Chegou
em casa coberta de purpurina. Sabia que levaria a vida toda para limpar
aqueles fragmentos do corpo.
Era toda brilho: a roupa de lantejoulas, o
glitter na maquiagem borrada pelo suor, e agora ainda purpurina
com água de rosas borrifada a noite toda. Uma coisa era certa, suor e
lágrimas misturados com água de rosas era inebriante.
A noite tinha sido
uma simulação do mundo onírico. O tempo de sonhar acordado. Nas paredes
do salão, frases em neon vermelho tentavam transformar o lugar no
espaço liberado para os prazeres. “Realize o seu desejo”, “ experimente o
que você sonha”, “aqui não há privação”, esse tipo de coisa. Drinks
coloridos, roupas extravagantes, risadas exageradas.
Não dava pra dizer
que não tinha sido bom, aliás, a festa foi ótima. Mas tinha uma coisinha
que tinha permanecido desencaixada.

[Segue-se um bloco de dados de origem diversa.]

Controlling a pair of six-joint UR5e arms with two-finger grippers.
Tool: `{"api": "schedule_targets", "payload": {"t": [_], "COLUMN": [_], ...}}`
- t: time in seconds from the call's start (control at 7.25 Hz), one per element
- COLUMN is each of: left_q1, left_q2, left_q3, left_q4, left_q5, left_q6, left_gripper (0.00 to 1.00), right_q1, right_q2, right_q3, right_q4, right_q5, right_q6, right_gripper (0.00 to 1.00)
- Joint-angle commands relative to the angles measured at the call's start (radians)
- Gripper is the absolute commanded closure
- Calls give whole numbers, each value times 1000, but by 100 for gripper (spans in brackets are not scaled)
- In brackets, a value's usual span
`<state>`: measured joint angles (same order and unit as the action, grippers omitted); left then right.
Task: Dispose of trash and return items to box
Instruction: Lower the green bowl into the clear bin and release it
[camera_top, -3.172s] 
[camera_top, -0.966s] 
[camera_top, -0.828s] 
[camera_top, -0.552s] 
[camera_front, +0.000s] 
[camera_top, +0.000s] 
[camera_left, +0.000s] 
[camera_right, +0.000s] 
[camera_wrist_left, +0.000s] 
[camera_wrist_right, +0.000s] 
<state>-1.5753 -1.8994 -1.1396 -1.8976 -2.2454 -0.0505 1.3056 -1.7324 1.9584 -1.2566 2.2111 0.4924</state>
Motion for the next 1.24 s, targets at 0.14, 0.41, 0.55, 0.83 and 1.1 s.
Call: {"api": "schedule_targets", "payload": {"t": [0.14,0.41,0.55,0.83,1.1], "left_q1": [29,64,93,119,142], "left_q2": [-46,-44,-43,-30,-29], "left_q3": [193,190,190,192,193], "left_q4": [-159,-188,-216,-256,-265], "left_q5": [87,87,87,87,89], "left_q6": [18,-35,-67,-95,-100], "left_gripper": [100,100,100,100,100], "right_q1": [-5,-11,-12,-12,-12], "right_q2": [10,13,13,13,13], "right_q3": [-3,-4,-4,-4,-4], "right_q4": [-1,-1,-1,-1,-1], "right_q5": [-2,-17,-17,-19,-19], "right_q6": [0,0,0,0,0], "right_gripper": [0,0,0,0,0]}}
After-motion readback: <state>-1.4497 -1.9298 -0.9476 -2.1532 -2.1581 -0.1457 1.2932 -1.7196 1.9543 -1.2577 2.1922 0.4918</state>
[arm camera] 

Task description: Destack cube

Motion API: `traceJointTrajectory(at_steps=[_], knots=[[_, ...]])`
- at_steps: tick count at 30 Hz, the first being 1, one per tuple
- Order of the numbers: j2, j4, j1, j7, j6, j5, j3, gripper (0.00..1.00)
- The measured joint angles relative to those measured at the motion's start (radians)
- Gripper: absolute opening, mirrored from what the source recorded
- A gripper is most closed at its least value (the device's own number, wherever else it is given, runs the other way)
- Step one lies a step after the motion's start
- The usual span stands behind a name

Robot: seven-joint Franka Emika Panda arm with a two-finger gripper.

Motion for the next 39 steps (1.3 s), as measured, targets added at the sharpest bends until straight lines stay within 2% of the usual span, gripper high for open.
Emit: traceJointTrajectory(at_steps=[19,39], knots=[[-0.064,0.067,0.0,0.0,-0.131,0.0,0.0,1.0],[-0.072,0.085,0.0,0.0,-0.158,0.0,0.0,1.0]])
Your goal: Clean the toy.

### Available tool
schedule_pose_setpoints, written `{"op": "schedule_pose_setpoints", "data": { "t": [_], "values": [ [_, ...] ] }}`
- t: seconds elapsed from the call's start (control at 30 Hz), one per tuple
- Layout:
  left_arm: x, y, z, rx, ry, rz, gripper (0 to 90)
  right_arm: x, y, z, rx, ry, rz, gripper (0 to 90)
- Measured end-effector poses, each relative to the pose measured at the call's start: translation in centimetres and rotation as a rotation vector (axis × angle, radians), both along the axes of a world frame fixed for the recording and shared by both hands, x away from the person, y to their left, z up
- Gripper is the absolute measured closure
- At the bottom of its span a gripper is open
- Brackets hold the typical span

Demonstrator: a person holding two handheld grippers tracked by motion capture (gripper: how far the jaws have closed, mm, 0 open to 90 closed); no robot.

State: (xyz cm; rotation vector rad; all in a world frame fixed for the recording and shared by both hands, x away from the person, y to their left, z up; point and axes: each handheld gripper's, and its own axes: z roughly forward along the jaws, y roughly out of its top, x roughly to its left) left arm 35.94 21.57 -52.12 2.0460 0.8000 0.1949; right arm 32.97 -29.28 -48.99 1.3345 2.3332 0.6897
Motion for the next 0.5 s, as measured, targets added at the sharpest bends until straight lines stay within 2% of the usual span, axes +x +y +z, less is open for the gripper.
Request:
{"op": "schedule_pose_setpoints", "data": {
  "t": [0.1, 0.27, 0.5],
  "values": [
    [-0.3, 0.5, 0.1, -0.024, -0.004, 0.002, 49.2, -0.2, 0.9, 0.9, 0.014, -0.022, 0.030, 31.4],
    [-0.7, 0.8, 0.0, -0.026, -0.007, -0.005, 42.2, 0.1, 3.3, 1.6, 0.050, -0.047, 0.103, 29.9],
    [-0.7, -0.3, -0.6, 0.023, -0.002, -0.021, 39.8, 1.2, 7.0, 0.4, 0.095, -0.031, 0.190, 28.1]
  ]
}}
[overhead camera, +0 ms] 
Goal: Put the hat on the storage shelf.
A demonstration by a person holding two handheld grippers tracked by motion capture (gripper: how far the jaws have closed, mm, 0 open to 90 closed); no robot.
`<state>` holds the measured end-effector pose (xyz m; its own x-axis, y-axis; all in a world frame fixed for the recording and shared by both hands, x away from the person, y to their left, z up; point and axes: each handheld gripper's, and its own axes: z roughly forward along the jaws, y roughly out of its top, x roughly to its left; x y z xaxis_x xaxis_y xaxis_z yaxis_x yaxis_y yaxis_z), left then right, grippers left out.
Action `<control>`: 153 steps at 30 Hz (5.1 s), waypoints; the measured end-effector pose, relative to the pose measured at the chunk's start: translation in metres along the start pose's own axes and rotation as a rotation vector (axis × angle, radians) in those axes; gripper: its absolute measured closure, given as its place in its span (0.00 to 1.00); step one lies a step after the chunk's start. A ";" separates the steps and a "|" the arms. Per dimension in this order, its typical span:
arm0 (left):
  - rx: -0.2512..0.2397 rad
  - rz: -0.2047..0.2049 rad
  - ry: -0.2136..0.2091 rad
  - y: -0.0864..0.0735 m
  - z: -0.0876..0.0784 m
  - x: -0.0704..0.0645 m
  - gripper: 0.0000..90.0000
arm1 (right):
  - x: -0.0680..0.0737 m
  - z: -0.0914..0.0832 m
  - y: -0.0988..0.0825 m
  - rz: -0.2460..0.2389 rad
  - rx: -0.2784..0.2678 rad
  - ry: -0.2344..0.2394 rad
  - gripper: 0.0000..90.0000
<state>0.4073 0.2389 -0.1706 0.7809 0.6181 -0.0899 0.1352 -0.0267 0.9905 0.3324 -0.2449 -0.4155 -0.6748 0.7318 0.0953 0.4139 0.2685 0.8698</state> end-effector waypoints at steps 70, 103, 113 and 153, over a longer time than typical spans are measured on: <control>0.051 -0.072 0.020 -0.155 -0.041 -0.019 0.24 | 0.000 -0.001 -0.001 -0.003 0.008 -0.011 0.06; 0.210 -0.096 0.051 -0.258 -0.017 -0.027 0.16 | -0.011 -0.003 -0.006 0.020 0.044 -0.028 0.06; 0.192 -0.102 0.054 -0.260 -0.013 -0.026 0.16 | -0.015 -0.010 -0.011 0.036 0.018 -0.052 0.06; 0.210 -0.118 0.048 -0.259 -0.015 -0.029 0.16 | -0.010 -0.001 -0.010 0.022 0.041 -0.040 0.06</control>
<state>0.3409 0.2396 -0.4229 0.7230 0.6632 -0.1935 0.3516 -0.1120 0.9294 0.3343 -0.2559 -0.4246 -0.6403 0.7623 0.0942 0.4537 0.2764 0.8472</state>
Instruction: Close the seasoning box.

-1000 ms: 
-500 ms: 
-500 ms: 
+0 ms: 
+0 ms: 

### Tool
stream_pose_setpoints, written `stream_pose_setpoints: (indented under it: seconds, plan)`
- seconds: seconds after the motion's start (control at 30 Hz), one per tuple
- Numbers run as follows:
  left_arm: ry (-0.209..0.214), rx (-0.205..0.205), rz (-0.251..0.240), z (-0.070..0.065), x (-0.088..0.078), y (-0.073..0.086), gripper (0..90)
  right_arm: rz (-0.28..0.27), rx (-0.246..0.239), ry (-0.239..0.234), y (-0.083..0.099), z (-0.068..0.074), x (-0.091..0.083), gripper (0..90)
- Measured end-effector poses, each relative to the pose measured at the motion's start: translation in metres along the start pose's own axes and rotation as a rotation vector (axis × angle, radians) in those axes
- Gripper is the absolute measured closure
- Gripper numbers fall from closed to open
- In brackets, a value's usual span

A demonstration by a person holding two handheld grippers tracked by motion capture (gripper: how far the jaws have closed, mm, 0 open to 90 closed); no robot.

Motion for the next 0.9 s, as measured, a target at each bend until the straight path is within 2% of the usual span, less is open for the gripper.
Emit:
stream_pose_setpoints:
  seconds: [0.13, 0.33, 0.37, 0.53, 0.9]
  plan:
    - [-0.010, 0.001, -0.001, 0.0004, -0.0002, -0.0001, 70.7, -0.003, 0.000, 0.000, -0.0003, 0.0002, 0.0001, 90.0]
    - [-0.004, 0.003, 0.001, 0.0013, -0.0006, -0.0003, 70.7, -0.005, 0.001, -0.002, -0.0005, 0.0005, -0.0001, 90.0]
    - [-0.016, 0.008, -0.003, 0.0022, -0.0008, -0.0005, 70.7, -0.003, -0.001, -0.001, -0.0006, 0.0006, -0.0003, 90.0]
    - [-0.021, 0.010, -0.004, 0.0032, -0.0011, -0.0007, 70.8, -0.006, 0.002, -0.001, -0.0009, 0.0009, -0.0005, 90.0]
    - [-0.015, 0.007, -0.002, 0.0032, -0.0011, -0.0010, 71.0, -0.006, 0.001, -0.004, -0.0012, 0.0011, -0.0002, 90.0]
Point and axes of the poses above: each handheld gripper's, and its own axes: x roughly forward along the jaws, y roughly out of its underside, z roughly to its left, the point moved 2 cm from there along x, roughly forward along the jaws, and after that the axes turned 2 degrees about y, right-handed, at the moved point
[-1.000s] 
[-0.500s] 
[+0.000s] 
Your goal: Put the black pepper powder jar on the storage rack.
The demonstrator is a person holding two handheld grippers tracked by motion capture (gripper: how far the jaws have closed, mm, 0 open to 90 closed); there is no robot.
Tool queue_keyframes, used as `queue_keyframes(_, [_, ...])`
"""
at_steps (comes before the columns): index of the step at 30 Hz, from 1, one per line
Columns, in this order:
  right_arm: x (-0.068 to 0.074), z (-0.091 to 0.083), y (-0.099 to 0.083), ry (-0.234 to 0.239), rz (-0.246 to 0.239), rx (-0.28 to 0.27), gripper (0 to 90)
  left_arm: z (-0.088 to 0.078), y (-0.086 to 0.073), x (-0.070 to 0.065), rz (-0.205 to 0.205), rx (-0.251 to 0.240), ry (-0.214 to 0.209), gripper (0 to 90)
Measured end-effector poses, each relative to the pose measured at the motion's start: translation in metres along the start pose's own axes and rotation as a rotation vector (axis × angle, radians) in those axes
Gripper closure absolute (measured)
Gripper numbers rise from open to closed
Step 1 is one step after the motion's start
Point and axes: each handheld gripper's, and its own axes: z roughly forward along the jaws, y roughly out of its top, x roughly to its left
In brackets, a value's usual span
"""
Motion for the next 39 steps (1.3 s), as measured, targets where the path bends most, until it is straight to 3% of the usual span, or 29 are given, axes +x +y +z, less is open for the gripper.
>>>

Durante a diversão, não, mas no
caminho de casa. Quanto mais perto chegava do seu lugar, mais aumentava o
mal-estar.
Não
notou que um pensamento tentava invadir sua consciência. Não percebia
também que o evitava antes mesmo da primeira palavra se formar. Se
começasse, seria uma longa história margeada pelo fio melancólico do não
saber sobre si mesma. Criou uma resposta para essa sensação, excesso de
diversão. Não era uma má desculpa, mas não era totalmente verdadeira.
Banho
e cama. E nessa hora, mais uma vez caiu no mundo onírico. Os prazeres
vividos durante o sono não se assemelharam aos da festa. A angústia
tomou o lugar da diversão. A mistura de flores caindo do céu, a
sufocava. A boca parecia ser aberta por mãos gigantes e o medo de
engolir pequenos diamantes era aflitivo. O corpo parecia entregue a
todos que estavam ali, como se ela flutuasse, mas sem o conforto seguro
que isso poderia significar.
Ela não podia dormir, nem acordar. O corpo
pesado, morto na cama. A mente desviando desse aprisionamento, tentando
inventar formas de relaxar seu desespero. Ela nada sabia disso, mas
estava misturada com isso.
O
dia já tinha avançado quando ela finalmente acordou com a maior
ressaca. Não queria levantar. Olhava seu corpo dormente, entorpecido.
Caçava os caquinhos de purpurina espalhados pela pele, pelos, cabelos, na esperança de um dia recolher todos
os restos da passagem dela pela “festa da vida”.